Para los amantes de la novela clásica será un poco decepcionante ver tantas partes integrales del trabajo de Brontë siendo excluidas, y con ellas un poco de su mensaje crítico y profundo sobre la crueldad, la venganza y el rencor. Al igual que otras adaptaciones Fennell evita la segunda mitad de la novela –y parte de su comienzo–, en la que los tormentos del romance condenado al fracaso entre Catherine y Heathcliff tienen consecuencias directas en sus descendientes. Fennell también ha abandonado los recursos literarios que hacen del libro de Brontë un ejemplo de narración poco confiable.

Fennell junto al director de fotografía Linus Sandgren y la diseñadora de producción Suzie Davies, pintan a grandes rasgos la escenografía que rodea a los personajes de la cinta. Desatan un ataque de estilo aproximadamente a la mitad de la película, en torno al momento en que Catherine se convierte en la dueña de la Granja Thrushcross. Es entonces que vemos las paredes con el tono exacto de la piel de Catherine (incluso con sus venas azuladas por la palidez), los vestidos que asemejan al látex o al celofán y los colores tan vibrantes que representan su pasión sin medidas o tan pálidos que nos hacen pensar en su fragilidad y vulnerabilidad ante una vida sin control y sin mesura.

La diseñadora de vestuario, Jacqueline Durran, hace milagros con el vestuario de Catherine, mostrándola como la criatura cambiante que es: unos días cubierta en el rojo del amor y la sangre, otros en blanco espectral y frío, y en algunas ocasiones en azules tan oscuros como la noche y los secretos que busca ocultar. A su cuñada, Isabella (Alison Oliver), la viste perpetuamente en rosas y amarillos pasteles, blancos y telas de encajes como a un muñeca de porcelana, alejada de la sociedad y de sí misma hasta que el momento de soltar sus cadenas emocionales arrasa con su identidad.

En medio de todo, el triángulo entre Catherine, Heathcliff y Edgar Linton (Shazad Latif) es uno de odio más que de amor no correspondido o en mal tiempo, sino de dolor y heridas muy profundas para sanar. Edgar se ve como el único en su sano juicio en medio de un matrimonio insípido siendo arrastrado a la incertidumbre por la llegada de Heathcliff y su ilimitada atención hacia Catherine. Todo empeora una vez no se puede contener la tensión y los actos traicioneros acaparan la pantalla para hacernos sonrojar y también juzgar a la pareja que desafía lo correcto por estar juntos, solo para perderse nuevamente.

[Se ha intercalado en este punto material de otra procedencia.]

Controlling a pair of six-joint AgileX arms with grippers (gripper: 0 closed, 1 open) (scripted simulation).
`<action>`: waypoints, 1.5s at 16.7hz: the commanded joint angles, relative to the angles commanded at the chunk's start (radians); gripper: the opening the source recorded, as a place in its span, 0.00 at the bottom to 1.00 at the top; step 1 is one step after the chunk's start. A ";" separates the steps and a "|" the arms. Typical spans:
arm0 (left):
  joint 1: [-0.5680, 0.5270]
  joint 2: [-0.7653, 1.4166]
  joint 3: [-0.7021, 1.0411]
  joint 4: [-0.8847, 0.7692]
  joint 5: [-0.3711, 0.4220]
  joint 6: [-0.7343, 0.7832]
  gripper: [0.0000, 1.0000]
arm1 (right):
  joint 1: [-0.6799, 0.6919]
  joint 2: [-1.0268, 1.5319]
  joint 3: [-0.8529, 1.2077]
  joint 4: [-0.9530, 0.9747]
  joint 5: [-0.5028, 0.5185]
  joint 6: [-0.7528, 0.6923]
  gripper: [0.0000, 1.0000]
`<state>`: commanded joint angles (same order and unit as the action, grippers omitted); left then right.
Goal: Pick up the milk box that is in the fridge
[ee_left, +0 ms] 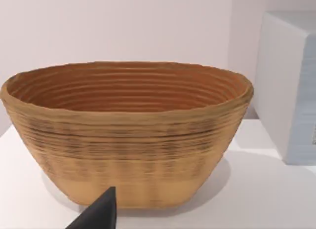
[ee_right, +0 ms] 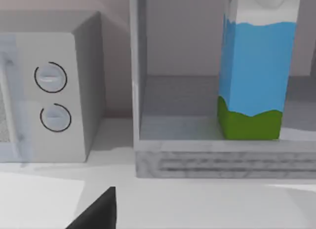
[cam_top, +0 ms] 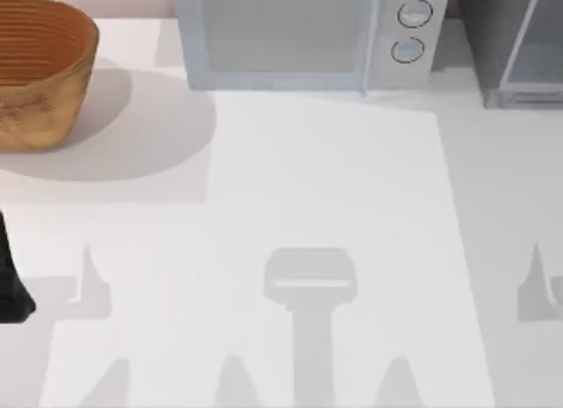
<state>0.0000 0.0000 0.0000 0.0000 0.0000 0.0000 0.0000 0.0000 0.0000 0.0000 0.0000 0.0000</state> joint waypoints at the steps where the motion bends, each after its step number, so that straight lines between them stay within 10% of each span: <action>1: 0.000 0.000 0.000 0.000 0.000 0.000 1.00 | 0.000 0.000 0.000 0.000 0.000 0.000 1.00; 8: 0.000 0.000 0.000 0.000 0.000 0.000 1.00 | -0.078 0.216 0.030 0.217 -0.072 0.005 1.00; 25: 0.000 0.000 0.000 0.000 0.000 0.000 1.00 | -0.494 1.668 0.161 1.489 -0.475 0.019 1.00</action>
<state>0.0000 0.0000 0.0000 0.0000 0.0000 0.0000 -0.4942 1.6682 0.1610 1.4892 -0.4748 0.0189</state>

Fennell arrastra en su narrativa una historia diferente, caótica, pero sin peso más allá de las dos horas de duración. Robbie y Elordi tratan continuamente de transmitir esa pasión que el guión seguramente les requería, pero sin una gravedad que la sostenga, su química es inmemorable y más que nada se planta en la retina las vistas de un Elordi desecho por las propias acciones de su personaje, sin un final gratificante ni completo.

Será cuestión de verla para entender, de ser posible, aquella visión que Fennell tuvo y que simplemente decidió tomar el nombre de ‘Wuthering Heights’.